洛家的儿郎,各有各的活法,但个顶个都是有担当的。

洛知栩神情坚定,按照他对梁琮的了解,对方肯定已经知道了他要去宫里的事,估计也会想办法和他撇清关系,不过这样也好,他也能告诉所有人,洛王府不准备掺和这场夺位之争。

在祠堂面壁的日子有些难过,但洛知栩并没有像前世那样闹性子,该是他的,就得受着。

因为态度很端正,母亲梁雪虞在第四天的清晨把他叫了起来,从穿衣洗漱到走出王府,没有一件是他自己做的,直到坐上马车,他才突然清醒过来。

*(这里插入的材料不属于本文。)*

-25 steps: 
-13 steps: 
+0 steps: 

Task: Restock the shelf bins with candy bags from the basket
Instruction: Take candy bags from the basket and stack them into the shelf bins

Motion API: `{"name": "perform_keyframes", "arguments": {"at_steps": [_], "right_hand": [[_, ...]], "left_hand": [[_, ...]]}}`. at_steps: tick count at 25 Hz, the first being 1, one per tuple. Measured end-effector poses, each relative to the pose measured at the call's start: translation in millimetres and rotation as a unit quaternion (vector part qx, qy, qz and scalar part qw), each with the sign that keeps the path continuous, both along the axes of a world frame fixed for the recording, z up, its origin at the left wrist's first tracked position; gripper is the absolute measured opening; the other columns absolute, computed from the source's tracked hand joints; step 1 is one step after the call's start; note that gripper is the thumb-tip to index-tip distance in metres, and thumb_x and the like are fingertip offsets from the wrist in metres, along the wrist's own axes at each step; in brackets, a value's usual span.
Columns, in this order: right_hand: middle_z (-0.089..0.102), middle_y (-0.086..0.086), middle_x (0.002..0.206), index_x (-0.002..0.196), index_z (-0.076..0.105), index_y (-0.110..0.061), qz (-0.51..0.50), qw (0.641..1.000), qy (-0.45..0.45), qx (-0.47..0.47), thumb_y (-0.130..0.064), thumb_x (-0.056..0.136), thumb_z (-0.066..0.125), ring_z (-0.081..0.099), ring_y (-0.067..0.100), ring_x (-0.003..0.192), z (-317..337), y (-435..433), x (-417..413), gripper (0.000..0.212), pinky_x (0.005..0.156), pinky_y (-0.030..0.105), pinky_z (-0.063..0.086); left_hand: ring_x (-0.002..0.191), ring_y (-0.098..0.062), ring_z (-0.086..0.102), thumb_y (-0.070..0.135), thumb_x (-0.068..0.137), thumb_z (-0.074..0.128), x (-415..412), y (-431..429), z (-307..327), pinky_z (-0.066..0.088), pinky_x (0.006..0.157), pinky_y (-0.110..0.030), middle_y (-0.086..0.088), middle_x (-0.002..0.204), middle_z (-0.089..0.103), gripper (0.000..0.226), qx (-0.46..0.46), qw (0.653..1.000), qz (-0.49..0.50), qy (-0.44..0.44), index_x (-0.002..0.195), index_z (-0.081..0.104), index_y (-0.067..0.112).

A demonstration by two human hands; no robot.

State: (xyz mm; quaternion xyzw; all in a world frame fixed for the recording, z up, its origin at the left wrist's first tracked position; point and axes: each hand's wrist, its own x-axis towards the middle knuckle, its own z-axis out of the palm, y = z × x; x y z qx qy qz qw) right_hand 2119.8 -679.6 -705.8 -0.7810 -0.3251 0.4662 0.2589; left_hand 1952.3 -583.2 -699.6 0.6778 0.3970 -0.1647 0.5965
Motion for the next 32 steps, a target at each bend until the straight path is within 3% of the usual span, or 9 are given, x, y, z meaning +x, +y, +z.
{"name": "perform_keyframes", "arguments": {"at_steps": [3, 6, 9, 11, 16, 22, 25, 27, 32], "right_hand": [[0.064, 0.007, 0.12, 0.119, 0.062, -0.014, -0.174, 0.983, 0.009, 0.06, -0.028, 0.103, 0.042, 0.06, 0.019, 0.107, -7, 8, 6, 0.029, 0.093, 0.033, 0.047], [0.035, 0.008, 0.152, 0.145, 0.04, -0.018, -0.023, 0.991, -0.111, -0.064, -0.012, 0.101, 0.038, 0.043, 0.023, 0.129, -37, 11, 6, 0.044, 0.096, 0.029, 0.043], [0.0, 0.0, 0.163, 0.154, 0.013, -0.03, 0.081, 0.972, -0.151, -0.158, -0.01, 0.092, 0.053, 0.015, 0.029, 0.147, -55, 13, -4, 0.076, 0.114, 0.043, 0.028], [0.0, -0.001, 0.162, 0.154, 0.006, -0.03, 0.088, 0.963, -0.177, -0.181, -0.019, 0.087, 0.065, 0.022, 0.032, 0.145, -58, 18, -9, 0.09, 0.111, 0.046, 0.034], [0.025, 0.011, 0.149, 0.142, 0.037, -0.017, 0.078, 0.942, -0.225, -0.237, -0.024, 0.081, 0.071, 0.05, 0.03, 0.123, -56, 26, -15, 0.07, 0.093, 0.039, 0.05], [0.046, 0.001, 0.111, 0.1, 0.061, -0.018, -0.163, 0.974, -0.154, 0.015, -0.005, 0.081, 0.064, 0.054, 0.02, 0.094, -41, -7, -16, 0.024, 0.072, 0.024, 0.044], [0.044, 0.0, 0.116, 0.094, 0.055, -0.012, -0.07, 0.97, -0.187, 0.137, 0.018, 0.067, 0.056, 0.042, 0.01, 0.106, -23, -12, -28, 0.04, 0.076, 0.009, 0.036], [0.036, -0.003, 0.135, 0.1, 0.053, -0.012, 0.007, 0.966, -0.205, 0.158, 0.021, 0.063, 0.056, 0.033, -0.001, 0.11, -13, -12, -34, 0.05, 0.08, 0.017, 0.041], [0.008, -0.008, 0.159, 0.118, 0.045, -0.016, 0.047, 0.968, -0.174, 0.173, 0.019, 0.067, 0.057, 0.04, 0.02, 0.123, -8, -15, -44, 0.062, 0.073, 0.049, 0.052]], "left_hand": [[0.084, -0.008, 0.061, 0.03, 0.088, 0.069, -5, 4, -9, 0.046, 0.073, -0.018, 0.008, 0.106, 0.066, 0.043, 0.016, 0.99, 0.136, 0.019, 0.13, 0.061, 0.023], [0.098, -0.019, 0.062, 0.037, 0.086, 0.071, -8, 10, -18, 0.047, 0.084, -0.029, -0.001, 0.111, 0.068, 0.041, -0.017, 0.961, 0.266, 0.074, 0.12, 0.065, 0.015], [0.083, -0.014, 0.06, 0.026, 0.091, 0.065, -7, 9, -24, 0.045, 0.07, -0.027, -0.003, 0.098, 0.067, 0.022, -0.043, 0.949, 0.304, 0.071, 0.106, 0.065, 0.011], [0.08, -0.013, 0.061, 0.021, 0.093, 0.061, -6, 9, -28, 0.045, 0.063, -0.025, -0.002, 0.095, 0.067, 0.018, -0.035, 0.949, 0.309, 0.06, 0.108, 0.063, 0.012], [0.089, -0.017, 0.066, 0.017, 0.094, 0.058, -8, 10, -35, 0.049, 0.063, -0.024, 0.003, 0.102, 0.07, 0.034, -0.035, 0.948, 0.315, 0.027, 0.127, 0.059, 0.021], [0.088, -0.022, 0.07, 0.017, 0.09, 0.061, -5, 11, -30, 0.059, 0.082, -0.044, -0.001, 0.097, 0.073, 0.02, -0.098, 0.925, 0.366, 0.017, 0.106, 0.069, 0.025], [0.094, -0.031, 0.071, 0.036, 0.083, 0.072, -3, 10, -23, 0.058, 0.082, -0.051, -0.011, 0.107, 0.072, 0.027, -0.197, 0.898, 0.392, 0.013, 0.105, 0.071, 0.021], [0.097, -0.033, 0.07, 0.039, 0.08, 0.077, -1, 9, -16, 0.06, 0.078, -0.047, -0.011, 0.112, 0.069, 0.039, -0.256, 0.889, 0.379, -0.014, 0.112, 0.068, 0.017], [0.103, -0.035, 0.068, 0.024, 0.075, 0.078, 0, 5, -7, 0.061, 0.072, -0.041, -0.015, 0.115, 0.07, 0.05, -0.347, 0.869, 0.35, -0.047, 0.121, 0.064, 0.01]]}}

“这是要带我去哪?”他含糊问着,竟然连小厮都只让他带了一个。

冬树将早就准备好的点心拿出来,摆在他面前,说道:“是您去上书房的日子。”

是了,这是他火烧玉春苑后最轻的惩罚了,当然这自是算不上什么惩罚,反而给他提供了天然便利。

前世梁琮登基,今生可不能如了他的愿。

他没再多问,吃了几块点心垫肚子,没多久就靠着马车沉沉睡去,已经很久没有睡过安稳觉了,在牢狱里,不是听别人的惨叫,就是听自己的……

被冬树叫醒时已经到了宫门口,大梁有国法,进宫需下马,洛知栩自然也不能幸免,他掀起帘,外面已经等着不少公子小姐了。

“这是怎么回事?”洛知栩撩起眼皮,昳丽的脸上带着慵懒,睡得勉强不错。

“都是皇后娘娘选的皇子公主陪读,要和您一同进宫学习,您没有陪读。”冬树说。